(What to work on):
Reproduce all lines of the listing below in which the word "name" occurs.

(Source records):

+---+

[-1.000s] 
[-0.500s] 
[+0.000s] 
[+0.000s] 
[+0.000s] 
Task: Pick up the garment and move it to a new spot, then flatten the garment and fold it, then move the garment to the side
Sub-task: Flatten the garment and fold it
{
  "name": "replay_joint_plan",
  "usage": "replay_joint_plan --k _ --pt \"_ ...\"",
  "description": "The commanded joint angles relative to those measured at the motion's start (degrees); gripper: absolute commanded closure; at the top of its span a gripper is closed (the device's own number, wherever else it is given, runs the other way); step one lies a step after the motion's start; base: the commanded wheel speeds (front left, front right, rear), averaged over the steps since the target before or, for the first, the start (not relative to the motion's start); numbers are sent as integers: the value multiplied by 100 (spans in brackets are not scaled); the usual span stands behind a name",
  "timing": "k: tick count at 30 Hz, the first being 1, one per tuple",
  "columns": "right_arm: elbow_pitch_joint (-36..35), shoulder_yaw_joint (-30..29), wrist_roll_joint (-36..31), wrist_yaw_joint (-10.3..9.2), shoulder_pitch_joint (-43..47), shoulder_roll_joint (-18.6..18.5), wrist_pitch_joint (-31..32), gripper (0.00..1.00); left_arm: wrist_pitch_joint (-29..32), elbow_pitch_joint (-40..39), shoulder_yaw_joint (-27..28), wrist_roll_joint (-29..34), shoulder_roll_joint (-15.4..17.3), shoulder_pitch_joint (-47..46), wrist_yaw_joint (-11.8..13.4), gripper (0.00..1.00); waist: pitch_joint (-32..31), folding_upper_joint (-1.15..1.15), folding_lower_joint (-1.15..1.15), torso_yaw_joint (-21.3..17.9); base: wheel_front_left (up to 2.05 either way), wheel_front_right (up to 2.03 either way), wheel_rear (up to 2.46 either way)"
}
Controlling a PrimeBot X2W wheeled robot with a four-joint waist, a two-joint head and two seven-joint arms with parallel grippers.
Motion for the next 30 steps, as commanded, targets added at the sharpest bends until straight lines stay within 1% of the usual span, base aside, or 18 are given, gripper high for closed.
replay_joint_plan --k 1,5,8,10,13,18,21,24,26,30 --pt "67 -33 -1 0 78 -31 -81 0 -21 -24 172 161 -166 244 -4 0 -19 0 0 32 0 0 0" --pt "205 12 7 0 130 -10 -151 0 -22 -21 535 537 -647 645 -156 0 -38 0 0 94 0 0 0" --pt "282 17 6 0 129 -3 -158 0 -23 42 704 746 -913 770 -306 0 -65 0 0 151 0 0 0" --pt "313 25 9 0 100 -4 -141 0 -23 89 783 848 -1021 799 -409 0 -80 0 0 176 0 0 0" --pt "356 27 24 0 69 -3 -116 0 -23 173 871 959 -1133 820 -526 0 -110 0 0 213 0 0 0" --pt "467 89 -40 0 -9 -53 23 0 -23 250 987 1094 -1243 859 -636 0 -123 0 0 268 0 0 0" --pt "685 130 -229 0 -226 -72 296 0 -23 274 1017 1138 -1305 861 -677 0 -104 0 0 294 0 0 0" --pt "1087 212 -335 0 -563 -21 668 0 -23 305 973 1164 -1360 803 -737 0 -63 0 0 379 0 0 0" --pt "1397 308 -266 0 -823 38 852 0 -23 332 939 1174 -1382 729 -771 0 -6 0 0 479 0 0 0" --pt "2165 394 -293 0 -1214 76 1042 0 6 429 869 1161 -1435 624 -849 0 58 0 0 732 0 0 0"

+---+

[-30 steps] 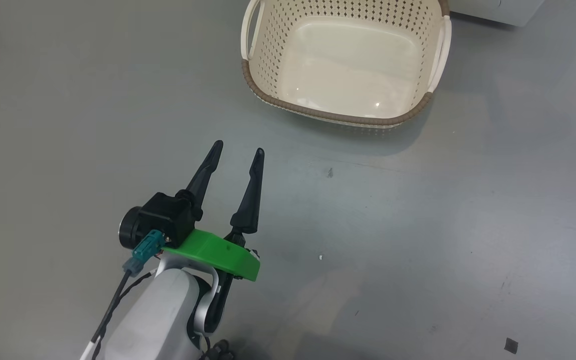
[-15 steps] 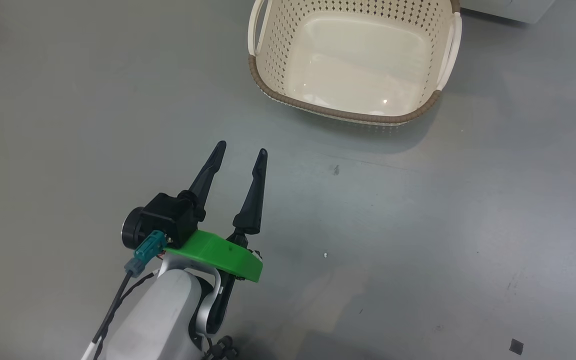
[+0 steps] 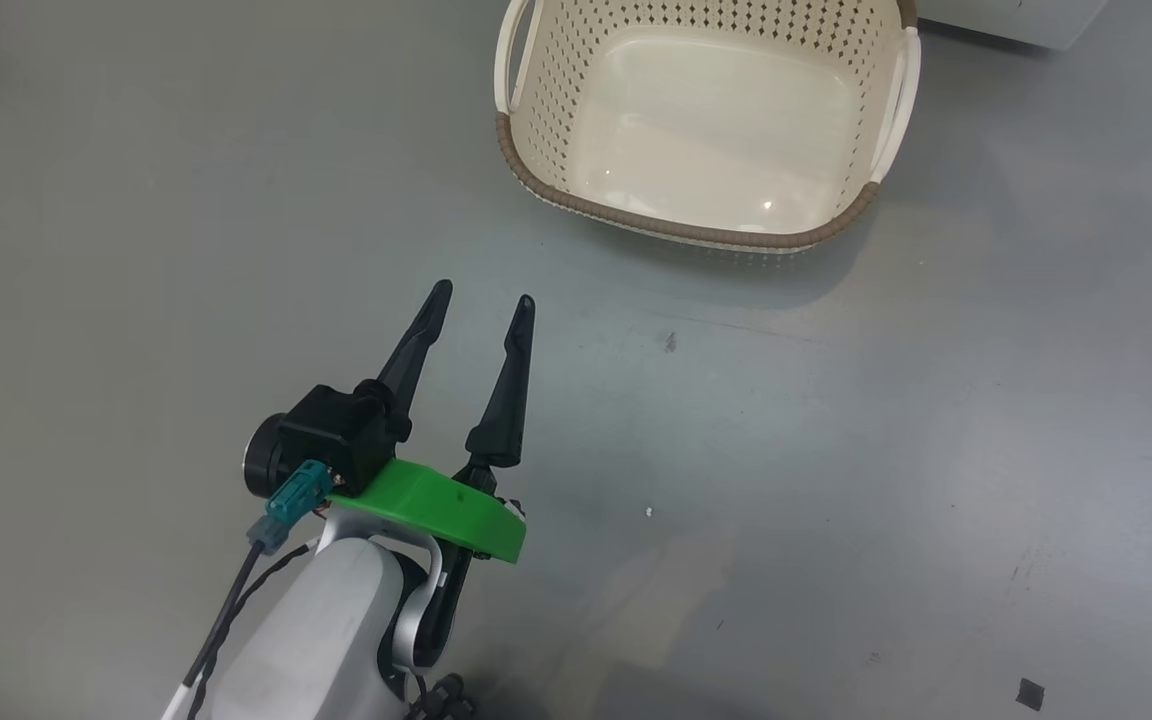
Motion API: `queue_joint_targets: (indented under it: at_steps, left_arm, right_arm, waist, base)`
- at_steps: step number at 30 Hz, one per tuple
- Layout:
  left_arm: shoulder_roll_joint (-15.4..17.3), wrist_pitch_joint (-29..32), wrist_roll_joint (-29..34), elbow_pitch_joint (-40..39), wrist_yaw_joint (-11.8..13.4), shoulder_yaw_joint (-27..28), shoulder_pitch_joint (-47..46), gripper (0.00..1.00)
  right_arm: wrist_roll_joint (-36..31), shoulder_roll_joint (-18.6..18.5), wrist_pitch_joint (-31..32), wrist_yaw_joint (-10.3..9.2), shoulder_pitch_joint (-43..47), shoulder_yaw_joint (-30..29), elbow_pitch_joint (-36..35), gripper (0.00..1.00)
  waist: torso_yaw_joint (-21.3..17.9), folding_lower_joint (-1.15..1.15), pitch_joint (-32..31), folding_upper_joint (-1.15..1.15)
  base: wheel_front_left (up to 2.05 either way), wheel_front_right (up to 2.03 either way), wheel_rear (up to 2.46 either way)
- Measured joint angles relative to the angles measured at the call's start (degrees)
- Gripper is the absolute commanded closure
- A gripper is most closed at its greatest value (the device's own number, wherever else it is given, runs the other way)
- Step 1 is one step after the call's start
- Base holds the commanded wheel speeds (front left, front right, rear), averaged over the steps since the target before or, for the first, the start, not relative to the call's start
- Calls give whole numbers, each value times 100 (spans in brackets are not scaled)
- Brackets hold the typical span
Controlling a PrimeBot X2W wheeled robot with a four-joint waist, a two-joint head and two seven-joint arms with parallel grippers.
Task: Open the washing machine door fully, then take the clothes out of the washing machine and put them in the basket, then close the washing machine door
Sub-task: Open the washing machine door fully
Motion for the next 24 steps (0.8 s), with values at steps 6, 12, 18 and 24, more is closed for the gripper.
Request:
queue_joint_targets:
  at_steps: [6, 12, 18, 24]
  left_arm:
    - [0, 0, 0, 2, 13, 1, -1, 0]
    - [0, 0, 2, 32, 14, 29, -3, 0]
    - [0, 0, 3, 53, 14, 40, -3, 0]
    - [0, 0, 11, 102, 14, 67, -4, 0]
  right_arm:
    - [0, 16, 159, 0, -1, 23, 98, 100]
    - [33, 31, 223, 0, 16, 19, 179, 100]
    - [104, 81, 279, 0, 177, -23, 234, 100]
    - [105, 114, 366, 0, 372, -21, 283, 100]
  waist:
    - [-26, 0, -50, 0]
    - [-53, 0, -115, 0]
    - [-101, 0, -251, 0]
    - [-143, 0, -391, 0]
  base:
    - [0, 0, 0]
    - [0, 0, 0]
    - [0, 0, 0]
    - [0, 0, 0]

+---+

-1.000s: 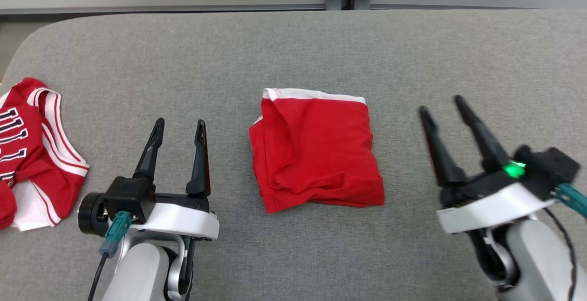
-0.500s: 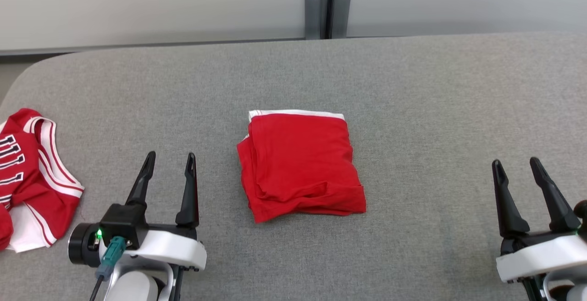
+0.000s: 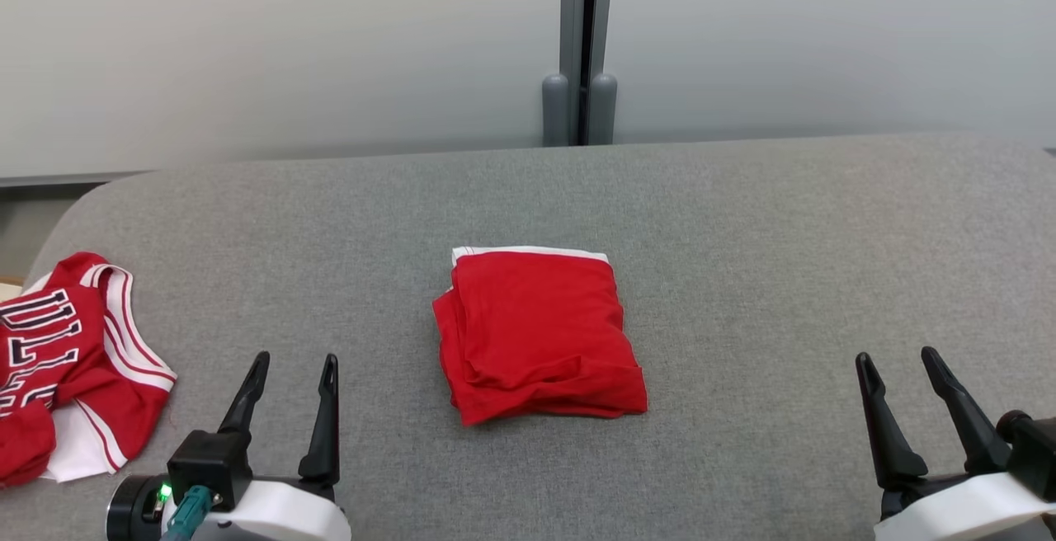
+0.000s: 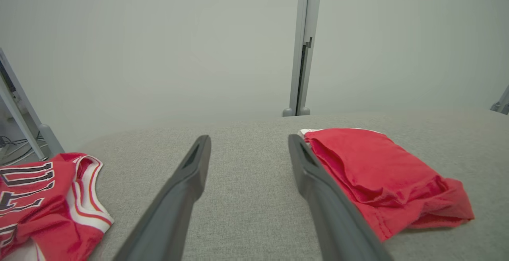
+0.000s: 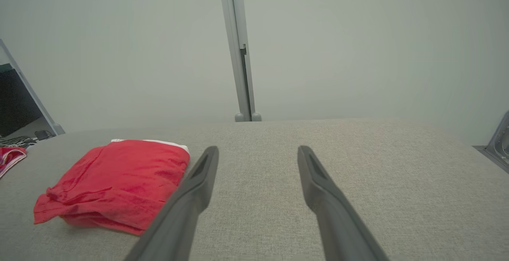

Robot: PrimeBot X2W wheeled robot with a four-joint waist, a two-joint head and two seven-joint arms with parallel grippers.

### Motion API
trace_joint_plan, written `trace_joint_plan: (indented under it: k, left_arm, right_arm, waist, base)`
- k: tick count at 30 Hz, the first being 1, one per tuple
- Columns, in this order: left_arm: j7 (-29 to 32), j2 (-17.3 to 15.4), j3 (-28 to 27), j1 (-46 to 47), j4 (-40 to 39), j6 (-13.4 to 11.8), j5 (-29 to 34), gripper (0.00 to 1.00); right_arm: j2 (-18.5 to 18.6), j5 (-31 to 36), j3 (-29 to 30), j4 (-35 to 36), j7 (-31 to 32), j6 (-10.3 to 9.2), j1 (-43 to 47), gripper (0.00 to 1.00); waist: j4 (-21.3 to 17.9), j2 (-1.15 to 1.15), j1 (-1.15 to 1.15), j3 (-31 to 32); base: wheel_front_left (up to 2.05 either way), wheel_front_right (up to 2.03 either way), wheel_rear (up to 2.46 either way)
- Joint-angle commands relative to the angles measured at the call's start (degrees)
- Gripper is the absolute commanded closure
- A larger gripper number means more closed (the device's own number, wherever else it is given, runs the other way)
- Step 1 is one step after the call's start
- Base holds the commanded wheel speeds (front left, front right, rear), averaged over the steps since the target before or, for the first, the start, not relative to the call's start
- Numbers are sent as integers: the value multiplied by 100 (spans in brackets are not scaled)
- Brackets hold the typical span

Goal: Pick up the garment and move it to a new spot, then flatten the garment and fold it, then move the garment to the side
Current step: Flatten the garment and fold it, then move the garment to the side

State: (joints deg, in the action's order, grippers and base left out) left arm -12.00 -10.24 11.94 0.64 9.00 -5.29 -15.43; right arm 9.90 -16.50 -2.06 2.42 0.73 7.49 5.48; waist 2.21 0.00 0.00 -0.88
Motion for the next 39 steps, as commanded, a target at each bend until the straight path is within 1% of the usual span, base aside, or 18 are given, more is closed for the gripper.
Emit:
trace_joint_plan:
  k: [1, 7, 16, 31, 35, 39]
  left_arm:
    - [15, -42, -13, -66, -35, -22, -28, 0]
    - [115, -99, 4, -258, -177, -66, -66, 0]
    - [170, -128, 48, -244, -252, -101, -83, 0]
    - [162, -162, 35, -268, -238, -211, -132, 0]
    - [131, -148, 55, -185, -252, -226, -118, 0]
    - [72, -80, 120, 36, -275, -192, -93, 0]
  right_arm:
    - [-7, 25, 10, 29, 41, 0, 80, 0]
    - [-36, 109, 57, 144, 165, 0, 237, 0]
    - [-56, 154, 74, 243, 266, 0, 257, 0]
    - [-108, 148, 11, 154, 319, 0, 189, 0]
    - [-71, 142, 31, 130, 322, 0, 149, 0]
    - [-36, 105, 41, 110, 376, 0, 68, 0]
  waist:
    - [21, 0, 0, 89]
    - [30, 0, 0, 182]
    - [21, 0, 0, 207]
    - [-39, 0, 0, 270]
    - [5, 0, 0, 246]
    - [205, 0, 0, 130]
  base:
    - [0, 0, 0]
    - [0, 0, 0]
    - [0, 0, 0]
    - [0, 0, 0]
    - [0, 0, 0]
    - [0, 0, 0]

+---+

(Task result):
  "name": "replay_joint_plan",
  "description": "The commanded joint angles relative to those measured at the motion's start (degrees); gripper: absolute commanded closure; at the top of its span a gripper is closed (the device's own number, wherever else it is given, runs the other way); step one lies a step after the motion's start; base: the commanded wheel speeds (front left, front right, rear), averaged over the steps since the target before or, for the first, the start (not relative to the motion's start); numbers are sent as integers: the value multiplied by 100 (spans in brackets are not scaled); the usual span stands behind a name",

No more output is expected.